▶ _DATA SECTION_:
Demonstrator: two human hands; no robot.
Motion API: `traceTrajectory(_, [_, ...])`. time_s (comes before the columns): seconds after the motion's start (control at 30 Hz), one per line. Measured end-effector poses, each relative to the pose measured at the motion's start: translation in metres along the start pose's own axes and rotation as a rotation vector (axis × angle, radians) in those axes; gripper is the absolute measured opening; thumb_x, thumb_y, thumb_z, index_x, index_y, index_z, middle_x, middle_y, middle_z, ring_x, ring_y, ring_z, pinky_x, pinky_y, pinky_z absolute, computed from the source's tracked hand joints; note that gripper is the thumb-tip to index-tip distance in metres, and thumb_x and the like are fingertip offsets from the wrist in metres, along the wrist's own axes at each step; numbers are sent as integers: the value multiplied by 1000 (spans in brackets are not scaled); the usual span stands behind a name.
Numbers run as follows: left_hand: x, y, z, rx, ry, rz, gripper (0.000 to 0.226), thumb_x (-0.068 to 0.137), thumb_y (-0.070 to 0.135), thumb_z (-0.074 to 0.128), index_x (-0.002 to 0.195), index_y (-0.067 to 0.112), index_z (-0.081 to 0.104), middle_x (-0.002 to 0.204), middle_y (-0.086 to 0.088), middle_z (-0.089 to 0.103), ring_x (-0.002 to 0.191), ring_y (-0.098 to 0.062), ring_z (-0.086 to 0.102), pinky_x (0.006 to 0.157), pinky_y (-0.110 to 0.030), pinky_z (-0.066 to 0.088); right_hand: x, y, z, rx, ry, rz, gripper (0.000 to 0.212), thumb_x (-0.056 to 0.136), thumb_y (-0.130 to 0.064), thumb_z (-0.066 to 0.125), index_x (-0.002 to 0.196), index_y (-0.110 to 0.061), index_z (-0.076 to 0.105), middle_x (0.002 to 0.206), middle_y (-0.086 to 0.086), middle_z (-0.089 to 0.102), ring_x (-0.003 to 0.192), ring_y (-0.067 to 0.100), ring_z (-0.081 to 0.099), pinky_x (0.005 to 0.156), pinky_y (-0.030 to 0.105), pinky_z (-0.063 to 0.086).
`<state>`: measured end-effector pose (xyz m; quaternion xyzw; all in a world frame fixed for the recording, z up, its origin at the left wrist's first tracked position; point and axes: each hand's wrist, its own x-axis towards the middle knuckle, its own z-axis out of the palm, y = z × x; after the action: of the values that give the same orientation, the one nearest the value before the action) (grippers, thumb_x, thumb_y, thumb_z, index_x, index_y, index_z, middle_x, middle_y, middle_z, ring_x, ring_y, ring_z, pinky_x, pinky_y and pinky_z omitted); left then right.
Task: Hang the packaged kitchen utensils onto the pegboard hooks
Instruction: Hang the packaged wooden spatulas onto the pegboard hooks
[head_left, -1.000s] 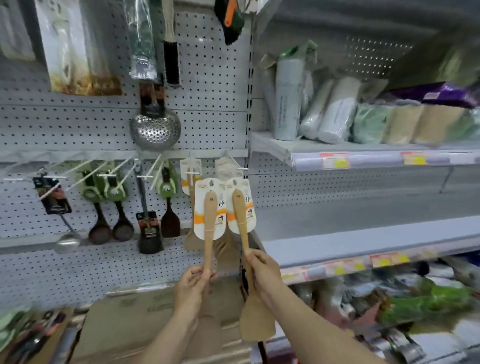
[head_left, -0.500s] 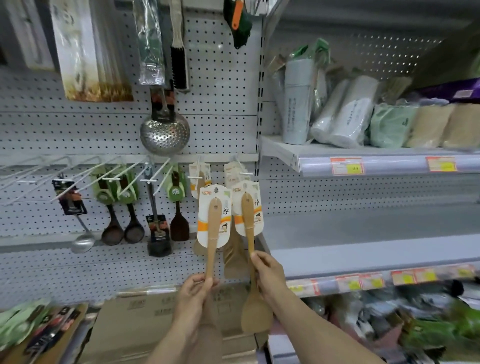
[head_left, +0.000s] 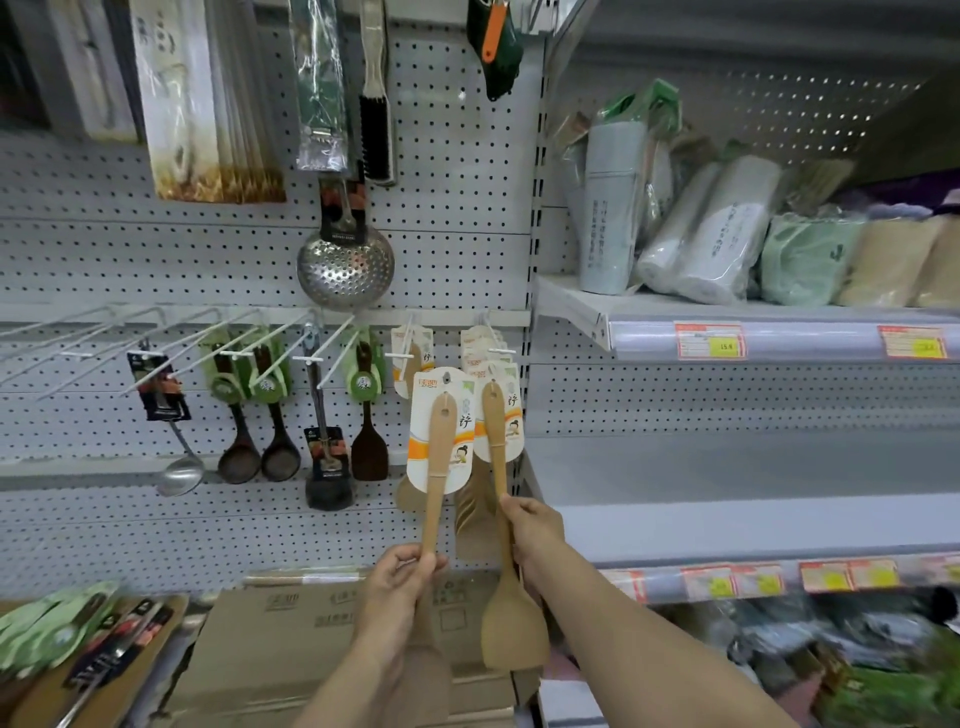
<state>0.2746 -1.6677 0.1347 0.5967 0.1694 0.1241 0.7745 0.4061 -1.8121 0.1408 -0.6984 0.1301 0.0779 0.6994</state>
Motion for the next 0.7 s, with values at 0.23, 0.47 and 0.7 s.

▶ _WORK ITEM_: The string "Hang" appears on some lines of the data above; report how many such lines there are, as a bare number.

▶ _ANSWER TO THE EXERCISE_: 2